Personal information
- Born: 10 May 1999 (age 27) Vilnius, Lithuania

Skiing career
- Country: Lithuania
- Sport: Alpine skiing
- Club: SAS Bern
- Disciplines: Slalom, giant slalom, super-G
- World Cup debut: 13 March 2021 (age 21)

Olympics
- Teams: 3 – (2018, 2022, 2026)
- Medals: 0

World Championships
- Teams: 5 – (2017–2025)
- Medals: 0

World Cup
- Seasons: 6 – (2021–2026)
- Podiums: 0
- Overall titles: 0 – (123rd in 2024)
- Discipline titles: 0 – (45th in GS, 2024)

Medal record
Winter Universiade
| Silver medal – second place | 2023 Lake Placid | Combined |

= Andrej Drukarov =

Lithuanian alpine skier (born 1999)

Andrej Drukarov (Andrejus Drukarovas; born 10 May 1999) is a Lithuanian alpine skier. He had represented the country at the 2018 and 2022 Winter Olympics. He also served as the flag-bearer during the 2018 Winter Olympics closing ceremony. He won a silver medal in the 2023 Winter World University Games held in Lake Placid. He had also represented Lithuania at three FIS Alpine World Ski Championships.

== Early life ==
Andrej Drukarov was born on 10 May 1999 at the Lithuanian capital of Vilnius. He started competing in the alpine skiing events in the junior category in 2015.

==Career==
In 2016, he competed at the 2016 Winter Youth Olympics. He represented the nation in all four of the individual events, and recorded finishes in two of those events. In February 2017, he participated in the FIS Alpine World Ski Championships 2017 held at St.Moritz. He finished 43rd amongst the 185 participants in the giant slalom event. He achieved a top three finish in the slalom event at the Junior Championships at Pila in Italy in December 2017. In 2017, he set a Lithuanian national record in slalom by reaching 45.64 FIS points.

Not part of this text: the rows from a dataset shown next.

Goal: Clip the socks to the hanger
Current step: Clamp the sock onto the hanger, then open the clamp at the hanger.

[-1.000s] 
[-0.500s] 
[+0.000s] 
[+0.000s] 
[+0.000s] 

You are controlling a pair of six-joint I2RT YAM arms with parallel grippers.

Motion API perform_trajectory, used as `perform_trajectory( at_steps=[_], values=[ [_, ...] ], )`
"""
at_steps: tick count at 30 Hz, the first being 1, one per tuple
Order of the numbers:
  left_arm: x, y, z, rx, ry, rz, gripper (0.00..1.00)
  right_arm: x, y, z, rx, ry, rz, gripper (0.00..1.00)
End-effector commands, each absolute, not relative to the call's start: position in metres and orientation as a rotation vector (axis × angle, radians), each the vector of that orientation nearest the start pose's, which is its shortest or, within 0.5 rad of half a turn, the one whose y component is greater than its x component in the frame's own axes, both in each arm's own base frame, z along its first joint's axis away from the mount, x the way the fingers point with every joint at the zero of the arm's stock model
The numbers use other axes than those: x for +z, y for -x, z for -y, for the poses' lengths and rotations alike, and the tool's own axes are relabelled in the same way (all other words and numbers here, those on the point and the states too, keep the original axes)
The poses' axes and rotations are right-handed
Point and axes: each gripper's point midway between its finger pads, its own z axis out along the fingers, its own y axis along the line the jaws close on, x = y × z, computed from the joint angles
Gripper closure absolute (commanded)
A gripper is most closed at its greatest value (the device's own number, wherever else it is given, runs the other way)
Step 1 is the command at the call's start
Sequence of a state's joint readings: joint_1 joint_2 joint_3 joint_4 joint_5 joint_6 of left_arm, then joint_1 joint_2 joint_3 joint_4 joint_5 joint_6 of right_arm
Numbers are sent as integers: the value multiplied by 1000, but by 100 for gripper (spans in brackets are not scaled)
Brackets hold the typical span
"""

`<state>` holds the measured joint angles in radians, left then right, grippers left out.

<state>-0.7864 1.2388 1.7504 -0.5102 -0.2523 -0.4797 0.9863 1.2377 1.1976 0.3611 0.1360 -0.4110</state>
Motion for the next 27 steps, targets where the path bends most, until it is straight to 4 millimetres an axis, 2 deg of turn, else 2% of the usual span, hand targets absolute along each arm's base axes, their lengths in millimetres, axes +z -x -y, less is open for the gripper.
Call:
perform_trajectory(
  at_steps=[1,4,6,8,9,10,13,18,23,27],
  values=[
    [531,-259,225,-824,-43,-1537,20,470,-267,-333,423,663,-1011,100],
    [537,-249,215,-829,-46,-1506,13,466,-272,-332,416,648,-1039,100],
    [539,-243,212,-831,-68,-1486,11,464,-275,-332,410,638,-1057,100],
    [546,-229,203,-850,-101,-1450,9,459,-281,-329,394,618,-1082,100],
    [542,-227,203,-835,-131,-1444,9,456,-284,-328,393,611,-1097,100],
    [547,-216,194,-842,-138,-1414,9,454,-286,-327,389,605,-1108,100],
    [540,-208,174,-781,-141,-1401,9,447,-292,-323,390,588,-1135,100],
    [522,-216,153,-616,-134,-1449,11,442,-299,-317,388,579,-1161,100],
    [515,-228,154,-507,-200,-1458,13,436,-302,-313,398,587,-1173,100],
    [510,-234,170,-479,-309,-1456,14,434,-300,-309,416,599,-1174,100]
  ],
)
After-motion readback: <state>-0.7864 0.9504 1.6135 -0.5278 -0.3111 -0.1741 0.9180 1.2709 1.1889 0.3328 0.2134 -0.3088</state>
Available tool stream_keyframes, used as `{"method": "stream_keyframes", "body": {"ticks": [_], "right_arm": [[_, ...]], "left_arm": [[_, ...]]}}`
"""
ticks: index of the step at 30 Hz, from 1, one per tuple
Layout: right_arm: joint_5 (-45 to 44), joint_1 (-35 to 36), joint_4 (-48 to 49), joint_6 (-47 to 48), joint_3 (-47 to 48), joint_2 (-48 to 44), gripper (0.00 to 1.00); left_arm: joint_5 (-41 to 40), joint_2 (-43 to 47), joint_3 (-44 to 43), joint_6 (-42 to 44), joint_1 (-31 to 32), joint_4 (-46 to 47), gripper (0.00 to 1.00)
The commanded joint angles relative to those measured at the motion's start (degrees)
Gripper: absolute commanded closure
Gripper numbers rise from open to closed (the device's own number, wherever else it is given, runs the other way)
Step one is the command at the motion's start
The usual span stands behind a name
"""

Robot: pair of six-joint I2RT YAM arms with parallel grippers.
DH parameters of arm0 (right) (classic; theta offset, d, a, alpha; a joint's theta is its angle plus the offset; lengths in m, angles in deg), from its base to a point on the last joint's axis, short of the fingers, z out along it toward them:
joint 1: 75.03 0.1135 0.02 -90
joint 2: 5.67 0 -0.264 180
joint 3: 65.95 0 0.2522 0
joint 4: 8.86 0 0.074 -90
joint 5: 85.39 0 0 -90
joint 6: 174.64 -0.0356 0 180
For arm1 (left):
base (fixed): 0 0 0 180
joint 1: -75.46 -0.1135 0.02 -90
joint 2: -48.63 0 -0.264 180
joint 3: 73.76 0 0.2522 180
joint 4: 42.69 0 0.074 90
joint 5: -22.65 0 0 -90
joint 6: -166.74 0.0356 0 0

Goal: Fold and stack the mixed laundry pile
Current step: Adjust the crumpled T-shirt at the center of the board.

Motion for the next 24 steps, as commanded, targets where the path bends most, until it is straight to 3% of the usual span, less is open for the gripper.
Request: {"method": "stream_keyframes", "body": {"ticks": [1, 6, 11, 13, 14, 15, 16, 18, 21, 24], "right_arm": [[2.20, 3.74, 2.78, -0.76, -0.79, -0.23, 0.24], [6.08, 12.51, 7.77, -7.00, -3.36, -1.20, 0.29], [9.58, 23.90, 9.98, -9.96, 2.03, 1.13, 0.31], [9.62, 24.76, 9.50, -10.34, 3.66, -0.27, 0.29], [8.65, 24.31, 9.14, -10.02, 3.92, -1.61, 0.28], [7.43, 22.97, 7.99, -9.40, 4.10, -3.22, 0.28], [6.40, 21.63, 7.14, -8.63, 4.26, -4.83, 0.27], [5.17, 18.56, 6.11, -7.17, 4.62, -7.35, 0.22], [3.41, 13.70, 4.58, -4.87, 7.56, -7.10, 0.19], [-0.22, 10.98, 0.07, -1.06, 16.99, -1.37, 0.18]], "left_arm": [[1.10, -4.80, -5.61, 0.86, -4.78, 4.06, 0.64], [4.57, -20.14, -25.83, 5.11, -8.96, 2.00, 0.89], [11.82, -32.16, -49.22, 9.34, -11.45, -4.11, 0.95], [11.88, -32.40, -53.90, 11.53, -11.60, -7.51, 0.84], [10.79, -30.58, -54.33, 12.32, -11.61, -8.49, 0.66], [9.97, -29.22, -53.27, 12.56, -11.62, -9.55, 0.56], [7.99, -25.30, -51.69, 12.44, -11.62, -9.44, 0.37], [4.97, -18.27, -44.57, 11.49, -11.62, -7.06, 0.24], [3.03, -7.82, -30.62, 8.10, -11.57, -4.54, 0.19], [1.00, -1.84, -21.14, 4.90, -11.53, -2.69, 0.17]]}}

In 2018, Drukarov was selected to represent Lithuania in the 2018 Winter Olympic Games. In the Olympics, he finished 41st in the slalom and 59th in giant slalom events. He also served as the flag-bearer during the 2018 Winter Olympics closing ceremony. In 2019, Drukarov broke the national record with 23.24 FIS points in the giant slalom category, which he bettered again in 2021. He represented Lithuania at the FIS Alpine World Ski Championships 2019 in Are, where he competed in three individual events. He won the gold medal in the giant slalom event in the junior championships held in Alleghe in December 2019.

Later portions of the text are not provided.